Trotting track in the north of Adelaide, South Australia

Globe Derby Park (/en/) is a Standardbred harness racing venue in South Australia. It is located 15 kilometres north of the Adelaide CBD.

== History ==
The first public meeting was held on the afternoon of 24 June 1969. Globe Derby Park was named after the stallion Globe Derby, who was considered the most influential Standardbred sire in Australian and New Zealand during the late 1960s. Harness racing in Adelaide was previously held at the 510-metre long Wayville Showground from 1934 until all Adelaide meetings moved to Globe Derby Park on 14 April 1973. This was necessary as unlike Wayville, Globe Derby did not have lights installed for night racing until that date. Since then, Globe Derby has hosted the Inter Dominion championship on five occasions – 1976, 1984, 1990, 1997, and 2007.

== Facilities ==
The track has a crushed granite surface and is 845.50 metres in circumference, with the length of the straights being 150.90 metres. Races are run in an anti-clockwise direction.

Race meetings are held at Globe Derby Park every Saturday night and Monday afternoon of the week, and Friday nights as well during winter. Races are held all year round. Major race events include the Summer Carnival being held in January, Ladies Night Out in March, the Media Cup Night every May, and the Trotters Carnival held every June.

There are full TAB facilities and bookmakers on site. Meetings are broadcast on Radio TAB.
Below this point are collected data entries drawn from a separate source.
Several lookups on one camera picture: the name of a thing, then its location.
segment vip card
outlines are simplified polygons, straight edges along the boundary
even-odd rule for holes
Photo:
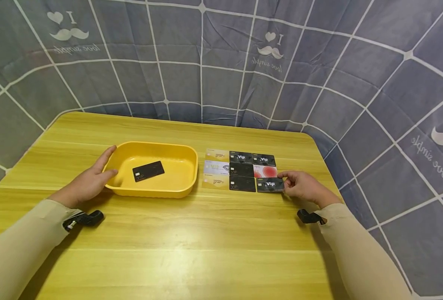
[[[205,160],[205,174],[228,175],[230,173],[230,164],[222,161]]]
[[[253,165],[230,163],[230,175],[254,177]]]
[[[230,177],[228,175],[203,174],[201,187],[215,190],[228,190]]]
[[[230,153],[227,150],[206,149],[206,160],[211,161],[230,161]]]
[[[281,178],[257,178],[256,189],[259,193],[279,193],[284,189],[284,183]]]
[[[253,153],[253,164],[254,165],[271,165],[276,167],[275,157],[269,154],[257,154]]]
[[[253,154],[249,152],[230,151],[230,163],[253,164]]]
[[[154,163],[151,164],[140,165],[140,167],[133,168],[133,177],[136,183],[164,173],[165,170],[161,165],[161,161],[155,161]]]
[[[230,190],[256,192],[253,177],[230,176]]]
[[[253,165],[253,170],[256,178],[276,177],[278,174],[276,167],[271,165]]]

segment beige sleeve
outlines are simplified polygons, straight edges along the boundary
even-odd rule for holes
[[[78,212],[43,200],[0,235],[0,300],[18,299],[51,250],[68,235],[63,221]]]
[[[410,291],[385,250],[344,204],[326,206],[316,214],[351,300],[412,300]]]

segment black card
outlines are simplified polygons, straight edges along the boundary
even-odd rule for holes
[[[161,161],[156,161],[147,165],[140,165],[140,167],[133,168],[134,181],[137,183],[139,181],[155,177],[156,175],[164,174],[165,170]]]
[[[253,153],[253,164],[254,165],[271,165],[271,167],[276,167],[275,157],[269,154],[257,154]]]
[[[254,177],[253,165],[230,163],[230,175]]]
[[[230,163],[253,164],[253,154],[249,152],[230,151]]]
[[[230,190],[256,192],[253,177],[230,176]]]
[[[270,177],[256,179],[256,188],[259,193],[282,192],[284,187],[285,185],[281,178]]]

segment black clip
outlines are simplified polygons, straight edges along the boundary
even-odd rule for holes
[[[323,218],[320,217],[319,215],[315,214],[314,212],[312,212],[311,214],[309,214],[306,209],[300,209],[297,214],[298,218],[300,218],[300,220],[304,223],[304,224],[308,224],[308,223],[316,223],[316,222],[320,222],[321,225],[325,224],[325,222],[323,221]]]
[[[66,231],[70,231],[73,229],[73,226],[75,224],[81,224],[83,226],[95,226],[101,220],[103,220],[105,216],[101,211],[95,210],[91,214],[86,214],[85,212],[80,212],[79,214],[74,215],[73,217],[69,218],[68,220],[63,222],[63,228]]]

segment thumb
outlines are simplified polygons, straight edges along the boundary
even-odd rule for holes
[[[106,170],[103,173],[98,174],[98,179],[102,181],[103,185],[105,185],[108,180],[115,177],[116,174],[118,174],[118,170]]]

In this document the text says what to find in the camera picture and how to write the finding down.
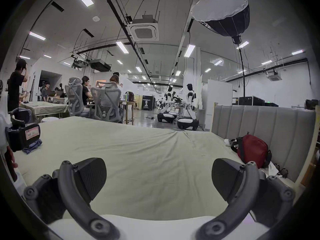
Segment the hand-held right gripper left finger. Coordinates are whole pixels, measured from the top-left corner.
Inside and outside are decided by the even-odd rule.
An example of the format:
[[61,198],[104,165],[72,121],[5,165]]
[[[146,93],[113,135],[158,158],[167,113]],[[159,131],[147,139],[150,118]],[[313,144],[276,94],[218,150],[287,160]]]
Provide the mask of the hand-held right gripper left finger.
[[94,239],[117,240],[120,232],[110,221],[91,209],[106,182],[107,170],[102,158],[88,158],[72,164],[64,160],[52,176],[43,174],[24,189],[31,210],[46,224],[62,219],[68,211],[76,223]]

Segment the person's left hand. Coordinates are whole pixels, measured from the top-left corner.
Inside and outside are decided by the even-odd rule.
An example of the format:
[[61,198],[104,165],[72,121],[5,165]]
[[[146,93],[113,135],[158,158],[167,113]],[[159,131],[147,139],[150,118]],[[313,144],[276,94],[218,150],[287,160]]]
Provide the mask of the person's left hand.
[[18,168],[18,164],[15,162],[13,151],[9,145],[7,146],[7,150],[4,155],[5,155],[5,161],[6,161],[10,176],[13,182],[16,182],[18,179],[18,176],[14,169]]

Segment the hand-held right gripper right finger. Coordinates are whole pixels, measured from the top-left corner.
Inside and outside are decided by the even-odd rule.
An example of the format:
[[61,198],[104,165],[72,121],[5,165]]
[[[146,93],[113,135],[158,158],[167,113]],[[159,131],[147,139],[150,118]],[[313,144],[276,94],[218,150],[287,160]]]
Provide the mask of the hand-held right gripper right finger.
[[221,240],[234,231],[250,213],[268,228],[280,222],[292,208],[295,192],[277,176],[266,176],[255,162],[241,164],[228,158],[214,161],[211,178],[227,208],[204,223],[197,240]]

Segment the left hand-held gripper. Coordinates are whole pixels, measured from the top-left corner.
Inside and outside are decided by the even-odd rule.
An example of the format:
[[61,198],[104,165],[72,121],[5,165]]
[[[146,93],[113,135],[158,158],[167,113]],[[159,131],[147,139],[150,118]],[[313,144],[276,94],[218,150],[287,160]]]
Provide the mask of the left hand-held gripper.
[[0,146],[10,146],[13,152],[29,147],[40,138],[41,130],[32,119],[30,109],[18,107],[9,114],[1,111]]
Other facilities include a large grassed area close to the action, trackside dining, and a bar.

== Redevelopment ==
In 2014, plans were drawn up to develop a portion of the Globe Derby Park land alongside Port Wakefield Road. In December 2017, the South Australian Harness Racing Club voted to sell off 70 per cent of Globe Derby Park to investment company GIC. This was a much larger land area than the initial plans in 2014 included, and it led to protests by some local residents.